Labour Party 'rife' with anti-Israel sentiment


By Michael Champion
- 5th October 2009

Hostility towards Israel has become entrenched in the institutions of the UK, Stephen Crabb has warned at a fringe meeting at Conservative party conference in Manchester.

He said the Labour Party was rife with anti-Israel sentiment and had become an incompatible place for friends of Israel.

Many of his Labour colleagues were afraid to speak out in favour of Israel in case "they are met with a wall of vitriol", the Conservative MP said.

Addressing a fringe meeting in Manchester, the Pembrokeshire MP acknowledged that anti-Israel opinion was not exclusively the preserve of the left, but said the predominance of “distasteful and unattractive” remarks now came from the mainstream left.

Crabb cited joint motions by Unison, Unite and the Fire Brigade Union -where Israel was likened to Apartheid South Africa- as an example of negative attitudes towards Israel.

As well as the Unions and Church of England, Crabb said that various NGOs often delivered "crude commentary" about Israel's political position.

And he said the language and tone of comments directed at Israel from MPs in Parliament was often "shocking".

In particular, the international development committee, in its investigation in to accusations of human rights abuses Gaza, called for dialogue with Hamas; something Crabb described as unconventional and removed from mainstream thought.

He also accused the BBC of biased reporting about Israel.

The largely pro-Israeli audience in the meeting laughed with incredulity at a February 2008 headline about a suicide bombing Crabb recalled which read 'Rare suicide bomber hits Israel'.

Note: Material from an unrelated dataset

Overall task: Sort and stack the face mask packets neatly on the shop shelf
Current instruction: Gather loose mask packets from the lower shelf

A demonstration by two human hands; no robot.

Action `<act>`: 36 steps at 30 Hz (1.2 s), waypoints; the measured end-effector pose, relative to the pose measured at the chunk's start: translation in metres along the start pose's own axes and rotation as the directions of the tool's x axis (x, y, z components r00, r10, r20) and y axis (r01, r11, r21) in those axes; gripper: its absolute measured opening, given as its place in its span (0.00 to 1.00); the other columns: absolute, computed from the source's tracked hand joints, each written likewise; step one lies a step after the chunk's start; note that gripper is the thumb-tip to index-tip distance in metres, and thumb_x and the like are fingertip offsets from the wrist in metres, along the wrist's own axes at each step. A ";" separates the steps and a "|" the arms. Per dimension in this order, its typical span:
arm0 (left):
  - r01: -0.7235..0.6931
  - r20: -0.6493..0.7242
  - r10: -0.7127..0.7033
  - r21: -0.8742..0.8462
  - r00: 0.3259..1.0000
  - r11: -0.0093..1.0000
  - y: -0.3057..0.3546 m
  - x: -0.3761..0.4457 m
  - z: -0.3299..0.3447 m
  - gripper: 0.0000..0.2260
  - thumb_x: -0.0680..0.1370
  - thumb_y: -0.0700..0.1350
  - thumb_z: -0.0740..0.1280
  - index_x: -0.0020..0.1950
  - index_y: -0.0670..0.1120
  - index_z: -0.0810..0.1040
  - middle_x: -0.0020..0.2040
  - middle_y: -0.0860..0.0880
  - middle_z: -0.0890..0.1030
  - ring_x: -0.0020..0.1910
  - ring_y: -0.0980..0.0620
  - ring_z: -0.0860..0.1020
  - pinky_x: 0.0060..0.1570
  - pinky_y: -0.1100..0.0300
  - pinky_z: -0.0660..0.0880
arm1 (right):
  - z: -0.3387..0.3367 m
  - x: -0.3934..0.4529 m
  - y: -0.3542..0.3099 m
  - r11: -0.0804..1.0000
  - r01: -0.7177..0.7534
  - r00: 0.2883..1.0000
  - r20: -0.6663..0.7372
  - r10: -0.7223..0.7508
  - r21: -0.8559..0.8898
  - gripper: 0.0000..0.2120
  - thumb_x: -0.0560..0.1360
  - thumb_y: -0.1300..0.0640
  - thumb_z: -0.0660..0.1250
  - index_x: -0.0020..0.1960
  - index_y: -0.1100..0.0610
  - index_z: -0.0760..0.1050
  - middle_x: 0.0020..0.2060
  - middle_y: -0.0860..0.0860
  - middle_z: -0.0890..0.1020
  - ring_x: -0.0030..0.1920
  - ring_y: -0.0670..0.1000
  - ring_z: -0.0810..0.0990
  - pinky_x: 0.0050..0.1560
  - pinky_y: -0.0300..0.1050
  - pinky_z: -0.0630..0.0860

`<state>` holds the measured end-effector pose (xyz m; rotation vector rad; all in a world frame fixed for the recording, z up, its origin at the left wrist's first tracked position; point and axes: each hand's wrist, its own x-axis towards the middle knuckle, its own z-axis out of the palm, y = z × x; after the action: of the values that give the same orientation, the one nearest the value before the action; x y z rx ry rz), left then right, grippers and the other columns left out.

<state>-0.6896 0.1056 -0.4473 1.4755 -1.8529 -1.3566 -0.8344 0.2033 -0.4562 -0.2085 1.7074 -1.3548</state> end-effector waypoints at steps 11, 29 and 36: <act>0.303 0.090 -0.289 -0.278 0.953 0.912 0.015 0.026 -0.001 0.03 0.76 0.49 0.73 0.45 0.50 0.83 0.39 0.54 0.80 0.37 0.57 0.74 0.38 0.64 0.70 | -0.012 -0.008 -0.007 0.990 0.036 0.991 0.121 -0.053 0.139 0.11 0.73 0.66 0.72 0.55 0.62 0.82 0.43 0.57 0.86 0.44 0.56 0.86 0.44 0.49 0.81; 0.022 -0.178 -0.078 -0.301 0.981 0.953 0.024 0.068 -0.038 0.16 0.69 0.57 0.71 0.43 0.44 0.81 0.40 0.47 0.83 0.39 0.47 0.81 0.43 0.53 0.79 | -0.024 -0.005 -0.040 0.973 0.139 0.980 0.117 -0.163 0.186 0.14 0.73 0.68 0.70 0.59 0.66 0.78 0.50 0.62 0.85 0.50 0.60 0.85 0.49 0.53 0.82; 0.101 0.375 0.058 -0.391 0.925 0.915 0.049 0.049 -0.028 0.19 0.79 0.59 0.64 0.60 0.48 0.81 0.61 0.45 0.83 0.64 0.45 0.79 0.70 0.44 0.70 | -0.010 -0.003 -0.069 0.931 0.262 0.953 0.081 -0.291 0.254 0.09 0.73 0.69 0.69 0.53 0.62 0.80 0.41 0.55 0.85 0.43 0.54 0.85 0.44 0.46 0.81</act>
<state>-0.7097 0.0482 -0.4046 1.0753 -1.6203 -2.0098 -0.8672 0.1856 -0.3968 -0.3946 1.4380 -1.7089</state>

Crabb said he thought Israel's close relationship with America was a major reason the Left took such a hostile stance.

He also stated that many of the left think of Israel as a product of Western colonialism, and coupled with her success as a capitalist, westernised nation, her politics is largely antithetical to those of the Left.

Douglas Carswell agreed largely with Crabb and offered a four-point theory about why the left oppose Israel with such hostility.

Carswell's first cause of hostility was a generational one stemming from the end of Empire in this country.

He argued that the generation who fought and endured the Second World War became largely disenchanted with Britain's post war decline and had bad memories of the Stern Gang and King David Hotel bombings.

Carswell's second point was that anti-Semitism was becoming more prevalent in this country, and that once the preserve of the BNP and skinheads, it was now being expounded by radical extremists.

The third point was that the left's inclination toward supranational politics was fundamentally at odds with the case of Israel; her independence and self-defining nature, and particularly her success as a nation state, is an example which disproves the lefts multilateral and 'anti-nationist' approach.

Finally, he said left wing ideology now rests on the philosophy of Jean-Jacques Rousseau, rather than Marx and Methodism.